**Exercise objective**
Please determine how many lines of the material include the word "name", and respond with nothing but that number.

= = = =

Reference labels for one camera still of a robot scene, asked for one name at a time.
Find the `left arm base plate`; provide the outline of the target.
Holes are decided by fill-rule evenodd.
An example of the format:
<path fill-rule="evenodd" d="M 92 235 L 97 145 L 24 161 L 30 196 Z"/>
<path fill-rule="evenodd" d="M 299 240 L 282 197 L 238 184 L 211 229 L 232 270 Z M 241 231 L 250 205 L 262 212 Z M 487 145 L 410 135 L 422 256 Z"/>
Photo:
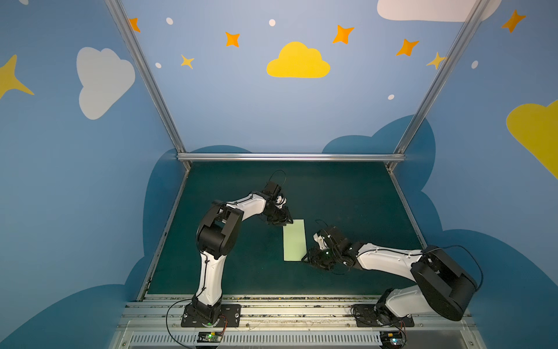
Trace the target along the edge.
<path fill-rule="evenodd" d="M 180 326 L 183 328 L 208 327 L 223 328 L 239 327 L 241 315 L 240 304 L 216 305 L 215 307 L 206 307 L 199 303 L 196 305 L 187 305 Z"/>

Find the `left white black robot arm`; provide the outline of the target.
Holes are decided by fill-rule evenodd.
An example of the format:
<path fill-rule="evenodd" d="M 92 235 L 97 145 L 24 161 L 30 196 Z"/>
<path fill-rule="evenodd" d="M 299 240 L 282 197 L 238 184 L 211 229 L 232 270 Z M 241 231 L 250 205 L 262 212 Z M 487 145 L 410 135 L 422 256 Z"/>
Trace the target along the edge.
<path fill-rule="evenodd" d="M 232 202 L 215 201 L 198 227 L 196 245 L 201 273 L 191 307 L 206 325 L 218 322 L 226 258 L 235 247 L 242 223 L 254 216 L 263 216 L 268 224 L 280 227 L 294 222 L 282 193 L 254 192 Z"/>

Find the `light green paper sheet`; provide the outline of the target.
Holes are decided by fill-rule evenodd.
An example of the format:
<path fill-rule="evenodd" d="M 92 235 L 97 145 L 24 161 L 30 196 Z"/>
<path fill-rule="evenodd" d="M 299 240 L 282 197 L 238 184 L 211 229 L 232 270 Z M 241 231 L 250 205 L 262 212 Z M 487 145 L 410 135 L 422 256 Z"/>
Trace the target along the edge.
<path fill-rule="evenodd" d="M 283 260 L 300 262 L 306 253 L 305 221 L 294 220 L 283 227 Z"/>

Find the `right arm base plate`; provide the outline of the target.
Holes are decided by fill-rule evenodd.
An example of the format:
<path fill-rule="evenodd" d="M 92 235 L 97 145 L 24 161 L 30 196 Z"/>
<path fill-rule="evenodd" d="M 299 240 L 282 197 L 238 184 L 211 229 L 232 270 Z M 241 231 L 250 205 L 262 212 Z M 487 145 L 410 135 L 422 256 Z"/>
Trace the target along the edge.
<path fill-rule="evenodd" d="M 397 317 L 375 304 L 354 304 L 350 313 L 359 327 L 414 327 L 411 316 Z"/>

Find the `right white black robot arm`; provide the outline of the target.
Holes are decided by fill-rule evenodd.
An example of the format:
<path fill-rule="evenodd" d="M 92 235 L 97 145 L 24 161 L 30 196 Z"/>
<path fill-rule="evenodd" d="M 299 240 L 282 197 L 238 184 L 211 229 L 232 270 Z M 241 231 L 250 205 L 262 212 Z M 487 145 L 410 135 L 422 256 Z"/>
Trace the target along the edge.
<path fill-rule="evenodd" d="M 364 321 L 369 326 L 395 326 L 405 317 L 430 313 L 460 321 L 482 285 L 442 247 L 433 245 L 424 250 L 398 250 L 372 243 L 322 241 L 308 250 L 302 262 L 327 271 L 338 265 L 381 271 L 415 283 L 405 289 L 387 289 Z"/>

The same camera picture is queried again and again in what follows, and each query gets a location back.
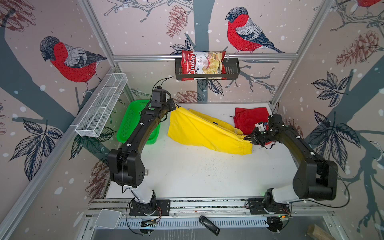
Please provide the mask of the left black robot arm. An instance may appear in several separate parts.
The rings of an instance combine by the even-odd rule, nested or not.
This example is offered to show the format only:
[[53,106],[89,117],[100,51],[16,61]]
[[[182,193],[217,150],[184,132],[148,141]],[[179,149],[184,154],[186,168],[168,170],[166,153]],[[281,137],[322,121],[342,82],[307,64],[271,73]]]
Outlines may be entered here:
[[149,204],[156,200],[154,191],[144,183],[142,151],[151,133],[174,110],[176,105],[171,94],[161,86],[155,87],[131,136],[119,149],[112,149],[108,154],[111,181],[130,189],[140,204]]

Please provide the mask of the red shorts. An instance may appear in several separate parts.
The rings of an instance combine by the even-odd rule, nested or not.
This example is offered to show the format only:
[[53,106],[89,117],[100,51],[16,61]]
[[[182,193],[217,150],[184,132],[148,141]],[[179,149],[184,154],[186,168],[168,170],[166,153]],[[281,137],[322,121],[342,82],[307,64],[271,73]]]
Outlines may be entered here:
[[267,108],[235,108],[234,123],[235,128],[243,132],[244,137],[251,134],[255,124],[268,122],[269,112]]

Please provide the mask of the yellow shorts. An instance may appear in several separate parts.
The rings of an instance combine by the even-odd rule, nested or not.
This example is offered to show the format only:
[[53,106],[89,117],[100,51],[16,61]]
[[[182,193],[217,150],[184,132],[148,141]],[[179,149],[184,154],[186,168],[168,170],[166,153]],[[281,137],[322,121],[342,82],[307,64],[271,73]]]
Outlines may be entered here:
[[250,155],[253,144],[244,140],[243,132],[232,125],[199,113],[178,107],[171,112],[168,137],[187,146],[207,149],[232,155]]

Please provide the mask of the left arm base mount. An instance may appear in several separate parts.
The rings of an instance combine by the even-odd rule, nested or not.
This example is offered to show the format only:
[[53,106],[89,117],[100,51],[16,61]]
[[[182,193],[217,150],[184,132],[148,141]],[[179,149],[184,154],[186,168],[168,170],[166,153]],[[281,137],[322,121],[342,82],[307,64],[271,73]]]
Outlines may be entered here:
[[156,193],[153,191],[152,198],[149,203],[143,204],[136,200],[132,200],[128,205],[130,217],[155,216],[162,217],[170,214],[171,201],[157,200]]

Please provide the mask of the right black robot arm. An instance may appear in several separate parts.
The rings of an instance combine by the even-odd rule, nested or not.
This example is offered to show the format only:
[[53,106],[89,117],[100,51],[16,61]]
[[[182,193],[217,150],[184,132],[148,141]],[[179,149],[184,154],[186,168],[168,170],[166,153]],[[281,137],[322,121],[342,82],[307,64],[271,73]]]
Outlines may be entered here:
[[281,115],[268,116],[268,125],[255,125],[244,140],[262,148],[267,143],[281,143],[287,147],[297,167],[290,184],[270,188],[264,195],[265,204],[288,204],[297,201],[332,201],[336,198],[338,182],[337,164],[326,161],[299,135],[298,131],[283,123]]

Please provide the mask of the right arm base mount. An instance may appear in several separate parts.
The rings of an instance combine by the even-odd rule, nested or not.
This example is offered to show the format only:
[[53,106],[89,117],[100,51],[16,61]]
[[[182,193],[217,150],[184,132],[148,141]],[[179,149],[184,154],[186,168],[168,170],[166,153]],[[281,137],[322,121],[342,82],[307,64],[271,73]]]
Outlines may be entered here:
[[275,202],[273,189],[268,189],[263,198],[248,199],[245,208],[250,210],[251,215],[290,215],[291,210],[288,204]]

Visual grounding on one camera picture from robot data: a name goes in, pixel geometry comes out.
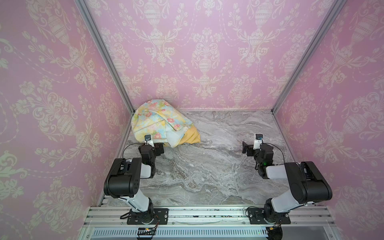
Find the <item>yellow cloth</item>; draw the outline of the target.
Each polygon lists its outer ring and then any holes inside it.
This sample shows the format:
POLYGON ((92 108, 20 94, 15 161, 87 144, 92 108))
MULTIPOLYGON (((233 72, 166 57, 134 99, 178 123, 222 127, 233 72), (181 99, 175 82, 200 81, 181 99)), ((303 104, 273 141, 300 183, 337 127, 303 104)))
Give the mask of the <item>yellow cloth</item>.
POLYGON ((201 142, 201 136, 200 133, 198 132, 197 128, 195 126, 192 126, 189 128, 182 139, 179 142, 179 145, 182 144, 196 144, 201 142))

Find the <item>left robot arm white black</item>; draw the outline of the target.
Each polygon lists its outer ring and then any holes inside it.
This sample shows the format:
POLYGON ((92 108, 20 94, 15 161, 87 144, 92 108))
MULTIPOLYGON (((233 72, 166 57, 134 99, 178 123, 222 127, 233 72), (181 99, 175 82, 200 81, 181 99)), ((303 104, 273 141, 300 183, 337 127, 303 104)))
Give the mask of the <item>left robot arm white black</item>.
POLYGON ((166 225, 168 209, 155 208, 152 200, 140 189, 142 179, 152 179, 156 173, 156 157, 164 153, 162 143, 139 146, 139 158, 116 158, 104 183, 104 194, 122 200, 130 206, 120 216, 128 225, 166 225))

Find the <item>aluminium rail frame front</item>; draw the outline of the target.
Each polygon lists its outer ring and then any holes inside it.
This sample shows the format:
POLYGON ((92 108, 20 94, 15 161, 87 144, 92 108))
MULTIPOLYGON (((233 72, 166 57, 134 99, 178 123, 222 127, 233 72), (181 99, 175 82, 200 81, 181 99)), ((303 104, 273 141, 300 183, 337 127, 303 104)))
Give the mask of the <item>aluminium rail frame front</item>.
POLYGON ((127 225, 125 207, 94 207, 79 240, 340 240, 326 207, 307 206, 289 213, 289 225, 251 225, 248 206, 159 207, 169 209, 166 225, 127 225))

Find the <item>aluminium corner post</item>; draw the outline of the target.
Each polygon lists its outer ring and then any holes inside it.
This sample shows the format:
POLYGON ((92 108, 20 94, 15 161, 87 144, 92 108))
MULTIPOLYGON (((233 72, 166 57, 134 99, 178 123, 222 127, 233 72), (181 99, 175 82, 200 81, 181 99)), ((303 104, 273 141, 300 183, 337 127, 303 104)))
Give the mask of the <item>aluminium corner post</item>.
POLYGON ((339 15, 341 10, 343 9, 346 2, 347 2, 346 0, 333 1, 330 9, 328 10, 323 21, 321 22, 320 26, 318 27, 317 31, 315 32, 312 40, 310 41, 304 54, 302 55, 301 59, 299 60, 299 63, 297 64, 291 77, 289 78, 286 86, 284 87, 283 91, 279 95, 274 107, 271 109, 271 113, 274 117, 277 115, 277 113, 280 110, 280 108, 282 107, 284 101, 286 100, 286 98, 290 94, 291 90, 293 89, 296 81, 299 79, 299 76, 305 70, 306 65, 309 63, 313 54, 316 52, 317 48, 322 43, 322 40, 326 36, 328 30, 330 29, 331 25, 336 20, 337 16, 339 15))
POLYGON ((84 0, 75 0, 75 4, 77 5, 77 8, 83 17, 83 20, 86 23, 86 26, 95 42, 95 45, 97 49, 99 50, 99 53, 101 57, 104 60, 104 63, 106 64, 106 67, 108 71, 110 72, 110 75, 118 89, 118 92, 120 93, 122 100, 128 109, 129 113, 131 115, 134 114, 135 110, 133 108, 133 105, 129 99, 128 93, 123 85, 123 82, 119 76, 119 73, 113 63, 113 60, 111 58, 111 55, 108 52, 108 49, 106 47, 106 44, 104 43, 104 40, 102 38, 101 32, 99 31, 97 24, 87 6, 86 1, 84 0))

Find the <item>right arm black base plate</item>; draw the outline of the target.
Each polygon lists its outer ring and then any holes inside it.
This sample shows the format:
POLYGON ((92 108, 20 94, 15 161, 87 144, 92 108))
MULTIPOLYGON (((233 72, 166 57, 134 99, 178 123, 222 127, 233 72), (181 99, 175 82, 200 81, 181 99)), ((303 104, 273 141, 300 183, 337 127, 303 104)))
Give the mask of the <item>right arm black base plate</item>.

= = = =

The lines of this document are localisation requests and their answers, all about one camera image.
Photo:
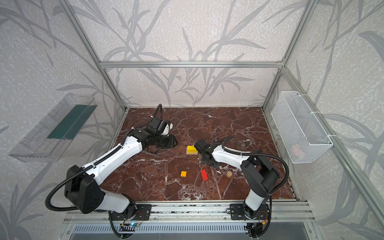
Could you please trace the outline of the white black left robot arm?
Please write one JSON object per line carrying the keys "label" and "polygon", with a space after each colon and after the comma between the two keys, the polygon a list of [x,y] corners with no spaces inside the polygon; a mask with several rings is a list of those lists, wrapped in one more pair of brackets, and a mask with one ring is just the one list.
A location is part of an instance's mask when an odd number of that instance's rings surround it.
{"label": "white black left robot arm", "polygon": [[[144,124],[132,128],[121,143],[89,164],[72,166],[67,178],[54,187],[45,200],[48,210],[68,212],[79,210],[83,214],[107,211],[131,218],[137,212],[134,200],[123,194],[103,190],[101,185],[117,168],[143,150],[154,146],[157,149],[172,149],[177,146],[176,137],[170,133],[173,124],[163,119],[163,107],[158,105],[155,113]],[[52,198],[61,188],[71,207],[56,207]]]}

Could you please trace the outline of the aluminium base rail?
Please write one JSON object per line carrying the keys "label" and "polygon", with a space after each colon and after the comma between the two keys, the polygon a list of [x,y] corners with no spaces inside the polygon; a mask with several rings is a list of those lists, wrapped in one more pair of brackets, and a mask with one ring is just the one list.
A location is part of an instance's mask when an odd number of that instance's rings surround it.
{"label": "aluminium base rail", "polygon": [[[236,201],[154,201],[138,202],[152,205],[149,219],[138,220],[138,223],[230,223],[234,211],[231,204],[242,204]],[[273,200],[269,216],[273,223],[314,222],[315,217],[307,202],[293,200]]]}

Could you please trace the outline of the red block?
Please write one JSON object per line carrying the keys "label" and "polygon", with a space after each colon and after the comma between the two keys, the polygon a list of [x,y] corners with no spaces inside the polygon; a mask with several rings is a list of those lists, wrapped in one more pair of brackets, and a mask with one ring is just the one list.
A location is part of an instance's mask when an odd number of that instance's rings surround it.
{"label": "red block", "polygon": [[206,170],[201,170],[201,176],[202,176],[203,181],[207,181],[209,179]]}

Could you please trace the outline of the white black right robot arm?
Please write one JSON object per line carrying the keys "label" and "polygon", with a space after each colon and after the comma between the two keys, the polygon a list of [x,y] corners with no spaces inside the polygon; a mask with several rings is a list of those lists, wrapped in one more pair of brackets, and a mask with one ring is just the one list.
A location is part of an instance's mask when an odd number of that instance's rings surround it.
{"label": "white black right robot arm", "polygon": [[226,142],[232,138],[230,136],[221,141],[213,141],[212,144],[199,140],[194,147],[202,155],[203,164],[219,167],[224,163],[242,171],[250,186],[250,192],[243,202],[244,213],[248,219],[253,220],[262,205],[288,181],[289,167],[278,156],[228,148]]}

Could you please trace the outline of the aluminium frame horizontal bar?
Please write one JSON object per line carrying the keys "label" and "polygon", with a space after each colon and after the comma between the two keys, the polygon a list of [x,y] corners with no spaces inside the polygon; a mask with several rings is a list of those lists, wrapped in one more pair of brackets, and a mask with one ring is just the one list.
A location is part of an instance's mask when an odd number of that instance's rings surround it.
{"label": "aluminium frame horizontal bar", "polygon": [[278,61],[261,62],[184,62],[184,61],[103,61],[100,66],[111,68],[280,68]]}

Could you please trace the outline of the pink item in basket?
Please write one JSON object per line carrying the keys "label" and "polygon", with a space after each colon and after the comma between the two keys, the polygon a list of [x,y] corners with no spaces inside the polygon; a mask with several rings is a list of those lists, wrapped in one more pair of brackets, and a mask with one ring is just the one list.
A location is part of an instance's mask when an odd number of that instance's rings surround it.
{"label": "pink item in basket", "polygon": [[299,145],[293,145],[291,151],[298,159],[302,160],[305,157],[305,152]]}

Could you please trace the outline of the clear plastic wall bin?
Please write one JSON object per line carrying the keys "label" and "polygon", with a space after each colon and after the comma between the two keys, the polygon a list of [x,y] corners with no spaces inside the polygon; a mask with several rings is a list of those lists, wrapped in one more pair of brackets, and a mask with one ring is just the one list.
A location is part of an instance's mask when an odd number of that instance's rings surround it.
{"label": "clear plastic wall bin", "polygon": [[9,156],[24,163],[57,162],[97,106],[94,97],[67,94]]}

= = = =

**Output below**
2